╔══

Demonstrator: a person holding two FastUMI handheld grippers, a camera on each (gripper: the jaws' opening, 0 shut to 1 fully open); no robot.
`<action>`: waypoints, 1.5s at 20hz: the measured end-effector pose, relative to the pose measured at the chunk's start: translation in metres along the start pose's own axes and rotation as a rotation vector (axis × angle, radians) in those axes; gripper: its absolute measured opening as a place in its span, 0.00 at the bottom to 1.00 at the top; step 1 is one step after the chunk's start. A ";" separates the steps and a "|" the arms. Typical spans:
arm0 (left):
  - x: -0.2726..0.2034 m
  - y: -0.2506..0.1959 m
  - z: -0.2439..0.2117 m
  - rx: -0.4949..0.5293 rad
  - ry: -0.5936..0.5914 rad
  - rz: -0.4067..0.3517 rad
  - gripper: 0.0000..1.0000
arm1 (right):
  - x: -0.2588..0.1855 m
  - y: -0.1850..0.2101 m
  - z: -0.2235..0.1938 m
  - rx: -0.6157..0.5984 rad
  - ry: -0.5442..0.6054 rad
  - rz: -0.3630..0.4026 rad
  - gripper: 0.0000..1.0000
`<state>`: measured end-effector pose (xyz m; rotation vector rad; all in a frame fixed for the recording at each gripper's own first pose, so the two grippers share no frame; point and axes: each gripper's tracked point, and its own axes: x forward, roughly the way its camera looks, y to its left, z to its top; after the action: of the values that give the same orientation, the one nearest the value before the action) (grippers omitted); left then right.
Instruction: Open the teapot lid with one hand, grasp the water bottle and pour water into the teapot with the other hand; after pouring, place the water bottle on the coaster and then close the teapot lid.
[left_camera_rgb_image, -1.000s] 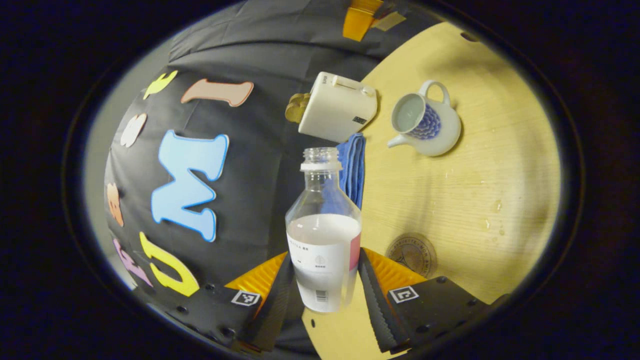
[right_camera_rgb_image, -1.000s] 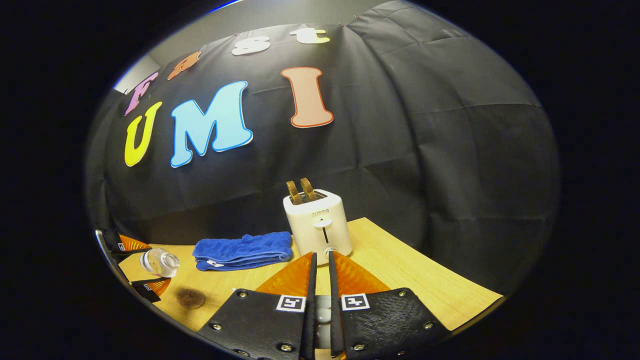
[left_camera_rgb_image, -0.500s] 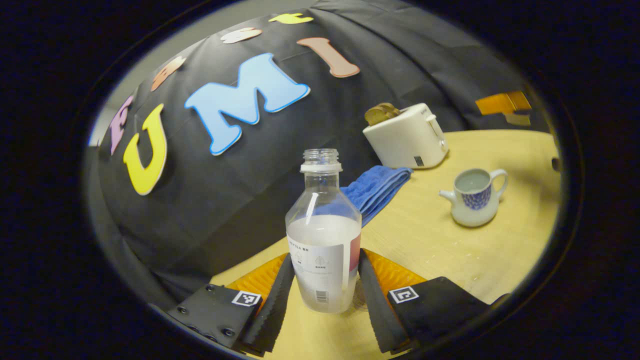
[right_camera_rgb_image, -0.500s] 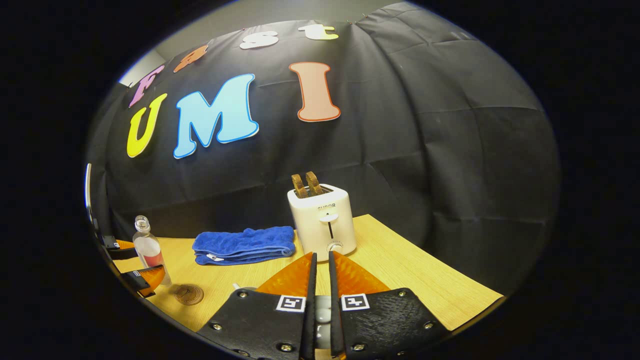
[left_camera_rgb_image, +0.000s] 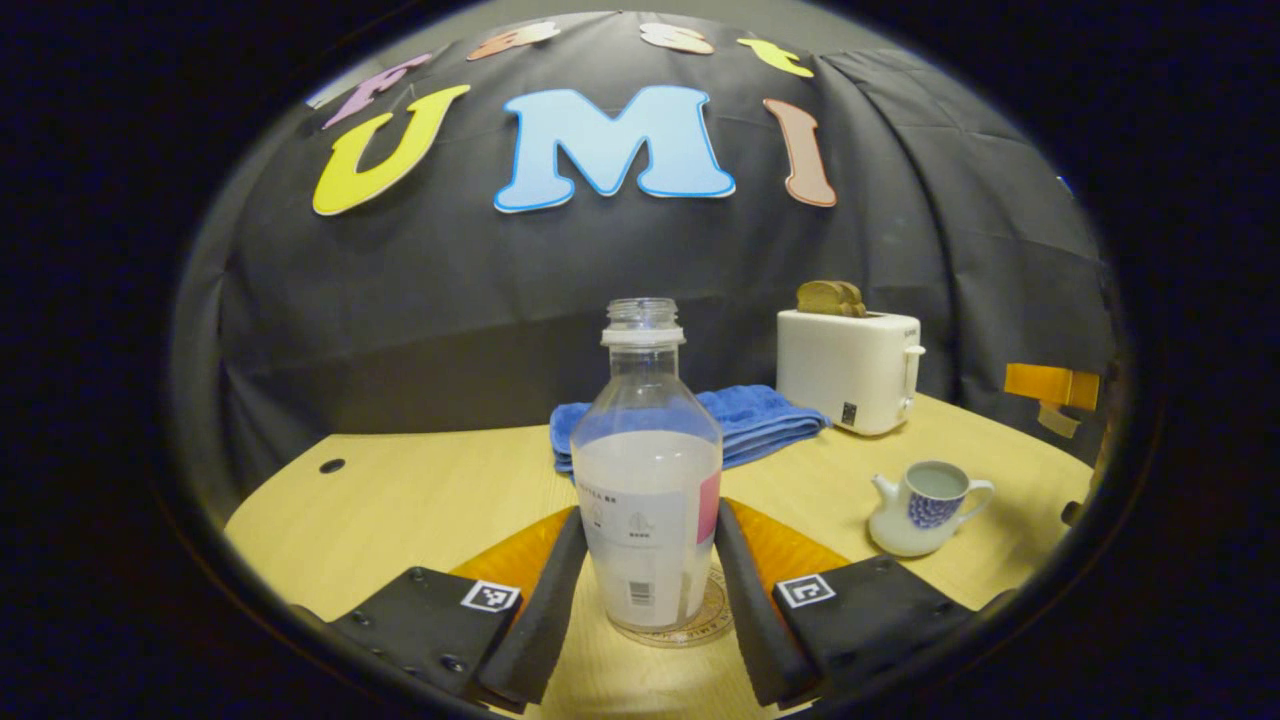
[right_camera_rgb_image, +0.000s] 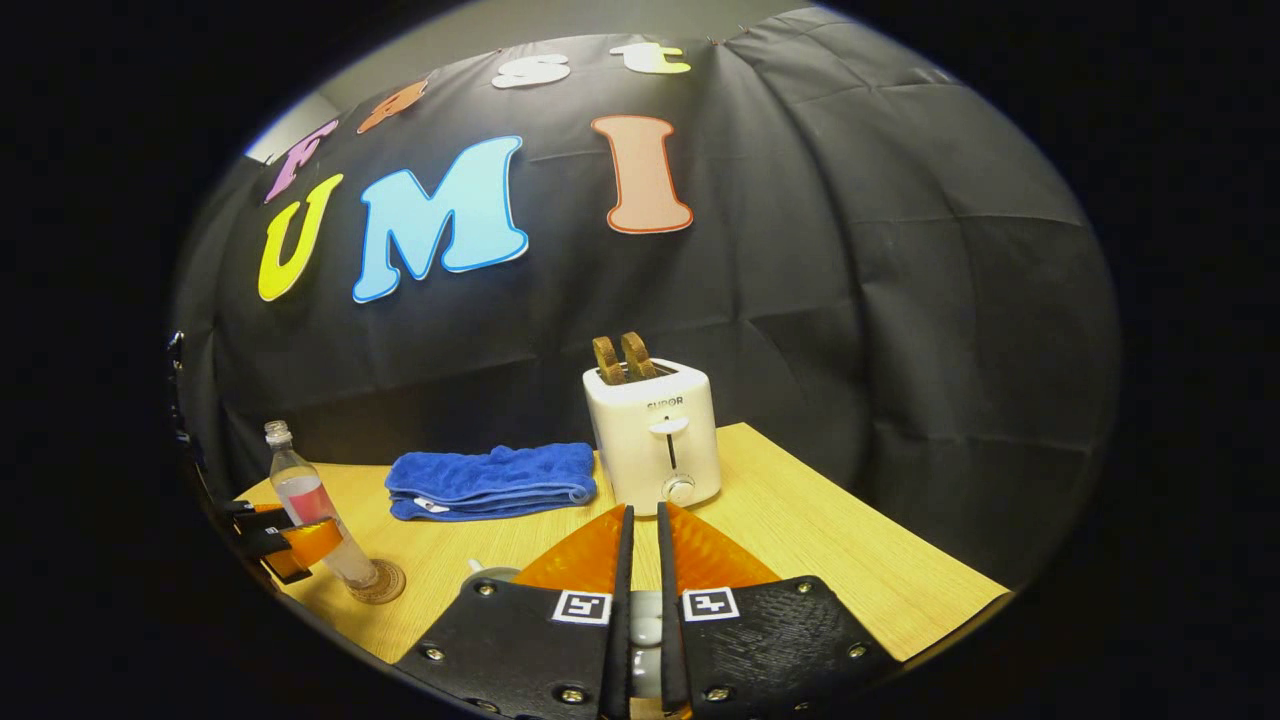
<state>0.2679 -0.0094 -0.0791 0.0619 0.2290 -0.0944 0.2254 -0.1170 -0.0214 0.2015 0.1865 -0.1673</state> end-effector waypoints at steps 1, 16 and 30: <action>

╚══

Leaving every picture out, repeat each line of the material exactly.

Demonstrator: a person holding two FastUMI handheld grippers, a camera on each (gripper: the jaws' opening, 0 shut to 1 fully open); no robot.
`<action>`: waypoints, 1.5s at 20hz: the measured end-effector pose, relative to the pose measured at the chunk's start: translation in metres along the start pose's own axes and rotation as a rotation vector (axis × angle, radians) in those axes; gripper: its absolute measured opening as a place in its span, 0.00 at the bottom to 1.00 at the top; step 1 is one step after the chunk's start. A ";" separates the steps and a "|" the arms. Typical spans:
arm0 (left):
  - x: -0.2726..0.2034 m
  - y: -0.2506..0.1959 m
  - z: -0.2439..0.2117 m
  - rx: -0.4949..0.5293 rad
  - ry: -0.5936..0.5914 rad
  - rz: -0.4067..0.3517 rad
  - gripper: 0.0000..1.0000
arm1 (right):
  - x: -0.2588..0.1855 m
  - y: -0.1850..0.2101 m
  - z: -0.2235..0.1938 m
  - rx: -0.6157..0.5984 rad
  - ry: -0.5442..0.6054 rad
  - rz: -0.3630..0.4026 rad
  - gripper: 0.0000..1.0000
`<state>`: measured end-effector pose (xyz m; rotation vector rad; all in a frame fixed for the recording at each gripper's own first pose, so the two grippers share no frame; point and axes: each gripper's tracked point, and its own axes: x forward, roughly the way its camera looks, y to its left, z to its top; after the action: of the values that give the same orientation, the one nearest the value before the action) (grippers omitted); left then right.
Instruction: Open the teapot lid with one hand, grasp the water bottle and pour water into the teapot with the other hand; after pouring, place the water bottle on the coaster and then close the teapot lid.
[left_camera_rgb_image, -1.000s] 
[right_camera_rgb_image, -1.000s] 
[left_camera_rgb_image, -0.500s] 
[right_camera_rgb_image, -0.500s] 
[left_camera_rgb_image, +0.000s] 
[right_camera_rgb_image, +0.000s] 
<state>0.2679 -0.0094 -0.0791 0.0619 0.2290 -0.0944 0.2254 -0.1170 -0.0214 0.2015 0.1865 -0.1673</state> end-effector waypoints at steps 1, 16 and 30: <action>

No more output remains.